=== RECORDS FOR THE EXERCISE ===
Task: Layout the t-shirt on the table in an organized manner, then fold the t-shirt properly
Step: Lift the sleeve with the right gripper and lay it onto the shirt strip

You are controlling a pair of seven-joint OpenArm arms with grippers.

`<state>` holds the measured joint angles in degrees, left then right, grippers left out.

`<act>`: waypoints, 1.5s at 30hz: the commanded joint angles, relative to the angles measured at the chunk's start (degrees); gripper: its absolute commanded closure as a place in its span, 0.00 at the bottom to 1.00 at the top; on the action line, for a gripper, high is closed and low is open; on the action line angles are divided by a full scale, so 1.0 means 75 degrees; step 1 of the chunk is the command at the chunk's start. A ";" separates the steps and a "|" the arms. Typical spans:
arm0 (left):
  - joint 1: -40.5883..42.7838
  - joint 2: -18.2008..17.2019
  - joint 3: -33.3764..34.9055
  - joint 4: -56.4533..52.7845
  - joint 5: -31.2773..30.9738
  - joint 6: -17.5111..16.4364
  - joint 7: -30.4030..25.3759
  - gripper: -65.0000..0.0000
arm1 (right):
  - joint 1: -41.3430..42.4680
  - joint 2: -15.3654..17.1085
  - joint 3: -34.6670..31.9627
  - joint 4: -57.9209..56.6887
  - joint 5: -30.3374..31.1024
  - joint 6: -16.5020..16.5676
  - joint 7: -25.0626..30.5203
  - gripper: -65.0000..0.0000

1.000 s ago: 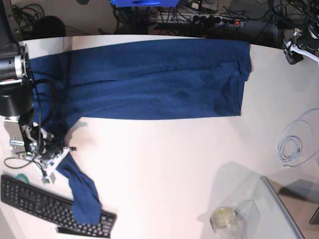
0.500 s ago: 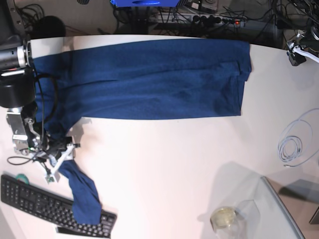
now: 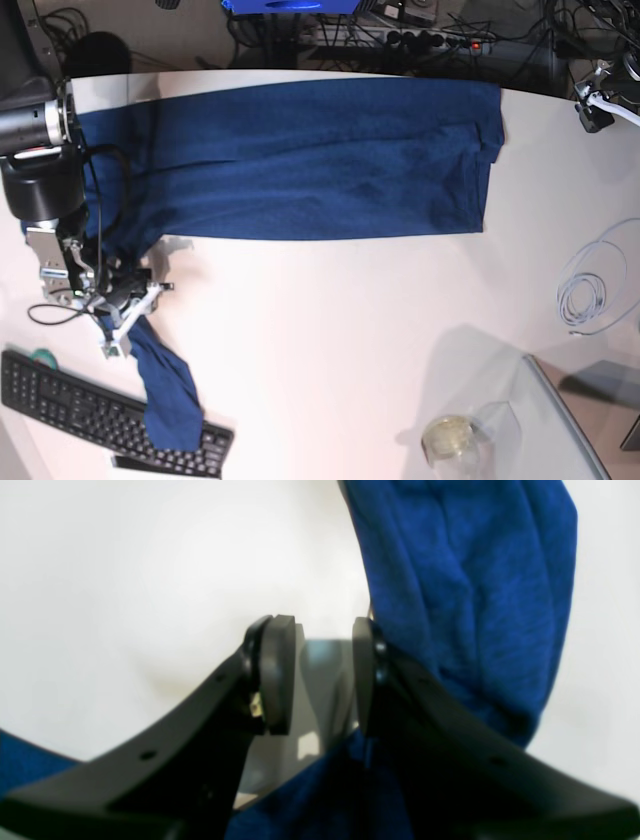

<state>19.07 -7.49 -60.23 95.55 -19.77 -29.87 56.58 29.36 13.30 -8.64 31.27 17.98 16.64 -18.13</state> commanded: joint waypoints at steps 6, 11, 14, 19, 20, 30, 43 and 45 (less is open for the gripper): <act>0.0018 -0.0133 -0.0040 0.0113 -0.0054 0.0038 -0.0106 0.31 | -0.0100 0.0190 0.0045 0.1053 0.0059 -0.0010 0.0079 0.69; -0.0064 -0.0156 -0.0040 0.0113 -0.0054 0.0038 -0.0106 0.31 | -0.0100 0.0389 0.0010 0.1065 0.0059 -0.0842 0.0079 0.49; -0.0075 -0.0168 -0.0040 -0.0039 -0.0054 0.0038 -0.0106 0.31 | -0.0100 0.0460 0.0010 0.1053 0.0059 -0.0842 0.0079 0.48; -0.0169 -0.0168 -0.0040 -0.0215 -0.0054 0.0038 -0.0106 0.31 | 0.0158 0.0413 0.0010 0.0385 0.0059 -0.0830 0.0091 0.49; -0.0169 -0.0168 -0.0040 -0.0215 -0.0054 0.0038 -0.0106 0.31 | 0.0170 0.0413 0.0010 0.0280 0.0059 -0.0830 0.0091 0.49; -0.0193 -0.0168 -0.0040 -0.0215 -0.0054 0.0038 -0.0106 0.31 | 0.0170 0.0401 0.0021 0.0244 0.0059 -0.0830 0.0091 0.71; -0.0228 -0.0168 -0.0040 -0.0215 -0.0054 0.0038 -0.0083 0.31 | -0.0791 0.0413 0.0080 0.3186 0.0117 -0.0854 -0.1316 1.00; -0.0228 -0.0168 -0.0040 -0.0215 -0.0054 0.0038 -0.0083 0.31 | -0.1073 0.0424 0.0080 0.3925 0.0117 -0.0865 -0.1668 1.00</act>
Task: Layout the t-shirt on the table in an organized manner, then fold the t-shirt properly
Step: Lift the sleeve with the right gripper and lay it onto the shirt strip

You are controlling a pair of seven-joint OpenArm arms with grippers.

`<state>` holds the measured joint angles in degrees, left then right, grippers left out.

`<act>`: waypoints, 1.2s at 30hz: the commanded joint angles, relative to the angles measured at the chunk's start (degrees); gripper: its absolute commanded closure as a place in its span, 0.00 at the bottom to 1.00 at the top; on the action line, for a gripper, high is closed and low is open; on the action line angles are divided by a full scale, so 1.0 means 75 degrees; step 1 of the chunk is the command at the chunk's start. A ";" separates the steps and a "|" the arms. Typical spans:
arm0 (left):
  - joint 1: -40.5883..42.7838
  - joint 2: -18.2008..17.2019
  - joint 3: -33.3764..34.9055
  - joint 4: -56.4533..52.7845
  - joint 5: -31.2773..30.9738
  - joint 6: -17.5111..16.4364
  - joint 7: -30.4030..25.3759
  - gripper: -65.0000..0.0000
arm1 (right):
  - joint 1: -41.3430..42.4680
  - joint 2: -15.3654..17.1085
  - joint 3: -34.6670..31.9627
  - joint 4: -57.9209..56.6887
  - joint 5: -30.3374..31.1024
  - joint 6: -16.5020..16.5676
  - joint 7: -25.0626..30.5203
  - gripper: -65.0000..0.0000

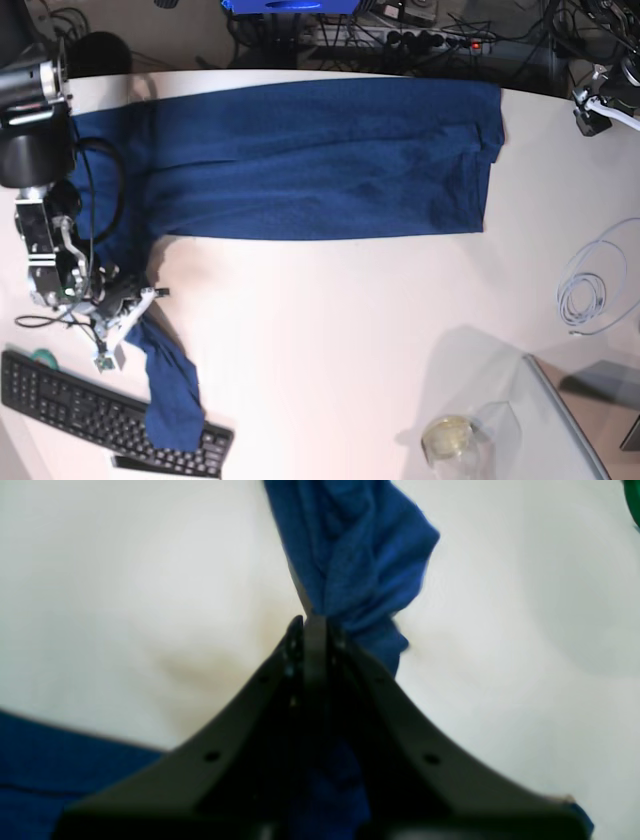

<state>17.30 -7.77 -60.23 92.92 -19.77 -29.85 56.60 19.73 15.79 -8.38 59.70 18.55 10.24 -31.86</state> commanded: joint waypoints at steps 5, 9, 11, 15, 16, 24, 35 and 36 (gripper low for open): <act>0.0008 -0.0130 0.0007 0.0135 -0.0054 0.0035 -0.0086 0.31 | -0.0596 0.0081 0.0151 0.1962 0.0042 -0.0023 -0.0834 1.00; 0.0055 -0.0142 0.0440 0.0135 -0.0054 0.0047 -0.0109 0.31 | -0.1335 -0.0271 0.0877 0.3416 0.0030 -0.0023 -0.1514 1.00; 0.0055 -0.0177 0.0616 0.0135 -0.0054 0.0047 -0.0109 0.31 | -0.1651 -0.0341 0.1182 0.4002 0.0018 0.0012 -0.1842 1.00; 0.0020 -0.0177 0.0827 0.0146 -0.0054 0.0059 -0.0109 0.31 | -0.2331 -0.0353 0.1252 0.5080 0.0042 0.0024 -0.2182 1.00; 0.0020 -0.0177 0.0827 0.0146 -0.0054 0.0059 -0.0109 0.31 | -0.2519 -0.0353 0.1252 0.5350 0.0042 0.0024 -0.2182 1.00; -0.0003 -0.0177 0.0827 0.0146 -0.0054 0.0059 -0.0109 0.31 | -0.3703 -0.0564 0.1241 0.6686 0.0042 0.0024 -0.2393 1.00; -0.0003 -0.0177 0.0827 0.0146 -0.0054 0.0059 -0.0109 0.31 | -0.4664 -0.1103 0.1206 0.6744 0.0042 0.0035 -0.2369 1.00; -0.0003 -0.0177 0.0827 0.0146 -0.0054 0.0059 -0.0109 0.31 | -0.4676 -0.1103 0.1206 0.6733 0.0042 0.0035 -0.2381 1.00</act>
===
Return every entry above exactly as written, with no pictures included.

Task: Layout the t-shirt on the table in an organized manner, then fold the t-shirt properly
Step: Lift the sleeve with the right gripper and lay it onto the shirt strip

You are controlling a pair of seven-joint OpenArm arms with grippers.

`<state>` holds the measured joint angles in degrees, left then right, grippers left out.

`<act>`: waypoints, 1.5s at 30hz: the commanded joint angles, relative to the angles measured at the chunk's start (degrees); gripper: its absolute commanded closure as a place in its span, 0.00 at the bottom to 1.00 at the top; on the action line, for a gripper, high is closed and low is open; on the action line angles are divided by a full scale, so 1.0 means 75 degrees; step 1 of the chunk is the command at the chunk's start. A ";" separates the steps and a "|" the arms. Typical spans:
arm0 (left):
  - joint 1: -40.5883..42.7838
  - joint 2: -18.2008..17.2019
  - joint 3: -33.3764..34.9055
  - joint 4: -56.4533..52.7845
  - joint 5: -31.2773..30.9738
  - joint 6: -17.5111..16.4364
  - joint 7: -30.4030..25.3759
  - gripper: -65.0000..0.0000
arm1 (right):
  - joint 1: -41.3430..42.4680
  - joint 2: -15.3654..17.1085
  - joint 3: -34.6670..31.9627
  - joint 4: -57.9209..56.6887
  - joint 5: -30.3374..31.1024
  - joint 6: -16.5020..16.5676
  - joint 7: -25.0626..30.5203
  - gripper: -65.0000..0.0000

1.000 s ago: 
0.500 s ago: 
now: 

<state>19.07 -7.49 -60.23 95.55 -19.77 -29.87 56.58 29.36 13.30 -8.64 31.27 17.98 16.64 -18.13</state> commanded: joint waypoints at steps 6, 11, 14, 19, 20, 30, 43 and 45 (less is open for the gripper): <act>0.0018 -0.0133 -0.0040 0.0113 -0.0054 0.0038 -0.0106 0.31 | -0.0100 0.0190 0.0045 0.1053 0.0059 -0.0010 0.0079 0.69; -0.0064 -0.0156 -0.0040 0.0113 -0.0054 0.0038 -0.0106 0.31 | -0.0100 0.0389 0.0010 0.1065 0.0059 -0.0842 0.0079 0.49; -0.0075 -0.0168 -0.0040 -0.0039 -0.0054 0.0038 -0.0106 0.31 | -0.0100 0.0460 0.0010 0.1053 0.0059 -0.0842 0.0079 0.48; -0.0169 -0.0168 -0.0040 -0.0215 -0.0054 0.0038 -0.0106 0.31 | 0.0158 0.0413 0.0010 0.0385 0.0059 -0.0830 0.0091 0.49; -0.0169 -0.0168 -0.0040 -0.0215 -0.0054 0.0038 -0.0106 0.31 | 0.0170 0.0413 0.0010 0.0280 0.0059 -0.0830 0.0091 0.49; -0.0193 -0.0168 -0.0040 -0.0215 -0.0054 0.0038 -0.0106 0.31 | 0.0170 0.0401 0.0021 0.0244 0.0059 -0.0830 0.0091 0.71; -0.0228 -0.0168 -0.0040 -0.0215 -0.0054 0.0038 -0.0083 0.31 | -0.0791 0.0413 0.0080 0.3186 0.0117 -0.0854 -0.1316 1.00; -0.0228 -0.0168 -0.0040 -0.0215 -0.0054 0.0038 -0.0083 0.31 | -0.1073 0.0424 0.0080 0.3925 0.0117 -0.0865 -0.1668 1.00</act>
Task: Layout the t-shirt on the table in an organized manner, then fold the t-shirt properly
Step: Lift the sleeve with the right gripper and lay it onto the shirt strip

You are controlling a pair of seven-joint OpenArm arms with grippers.

`<state>` holds the measured joint angles in degrees, left then right, grippers left out.

`<act>`: waypoints, 1.2s at 30hz: the commanded joint angles, relative to the angles measured at the chunk's start (degrees); gripper: its absolute commanded closure as a place in its span, 0.00 at the bottom to 1.00 at the top; on the action line, for a gripper, high is closed and low is open; on the action line angles are divided by a full scale, so 1.0 means 75 degrees; step 1 of the chunk is the command at the chunk's start. A ";" separates the steps and a "|" the arms. Typical spans:
arm0 (left):
  - joint 1: -40.5883..42.7838
  - joint 2: -18.2008..17.2019
  - joint 3: -33.3764..34.9055
  - joint 4: -56.4533..52.7845
  - joint 5: -31.2773..30.9738
  - joint 6: -17.5111..16.4364
  - joint 7: -30.4030..25.3759
  - gripper: -65.0000..0.0000
arm1 (right):
  - joint 1: -41.3430..42.4680
  - joint 2: -15.3654..17.1085
  - joint 3: -34.6670..31.9627
  - joint 4: -57.9209..56.6887
  - joint 5: -30.3374..31.1024
  - joint 6: -16.5020..16.5676
  - joint 7: -25.0626..30.5203
  - gripper: -65.0000..0.0000


<state>17.30 -7.77 -60.23 92.92 -19.77 -29.85 56.60 19.73 15.79 -8.38 59.70 18.55 10.24 -31.86</state> commanded: joint waypoints at steps 5, 9, 11, 15, 16, 24, 35 and 36 (gripper low for open): <act>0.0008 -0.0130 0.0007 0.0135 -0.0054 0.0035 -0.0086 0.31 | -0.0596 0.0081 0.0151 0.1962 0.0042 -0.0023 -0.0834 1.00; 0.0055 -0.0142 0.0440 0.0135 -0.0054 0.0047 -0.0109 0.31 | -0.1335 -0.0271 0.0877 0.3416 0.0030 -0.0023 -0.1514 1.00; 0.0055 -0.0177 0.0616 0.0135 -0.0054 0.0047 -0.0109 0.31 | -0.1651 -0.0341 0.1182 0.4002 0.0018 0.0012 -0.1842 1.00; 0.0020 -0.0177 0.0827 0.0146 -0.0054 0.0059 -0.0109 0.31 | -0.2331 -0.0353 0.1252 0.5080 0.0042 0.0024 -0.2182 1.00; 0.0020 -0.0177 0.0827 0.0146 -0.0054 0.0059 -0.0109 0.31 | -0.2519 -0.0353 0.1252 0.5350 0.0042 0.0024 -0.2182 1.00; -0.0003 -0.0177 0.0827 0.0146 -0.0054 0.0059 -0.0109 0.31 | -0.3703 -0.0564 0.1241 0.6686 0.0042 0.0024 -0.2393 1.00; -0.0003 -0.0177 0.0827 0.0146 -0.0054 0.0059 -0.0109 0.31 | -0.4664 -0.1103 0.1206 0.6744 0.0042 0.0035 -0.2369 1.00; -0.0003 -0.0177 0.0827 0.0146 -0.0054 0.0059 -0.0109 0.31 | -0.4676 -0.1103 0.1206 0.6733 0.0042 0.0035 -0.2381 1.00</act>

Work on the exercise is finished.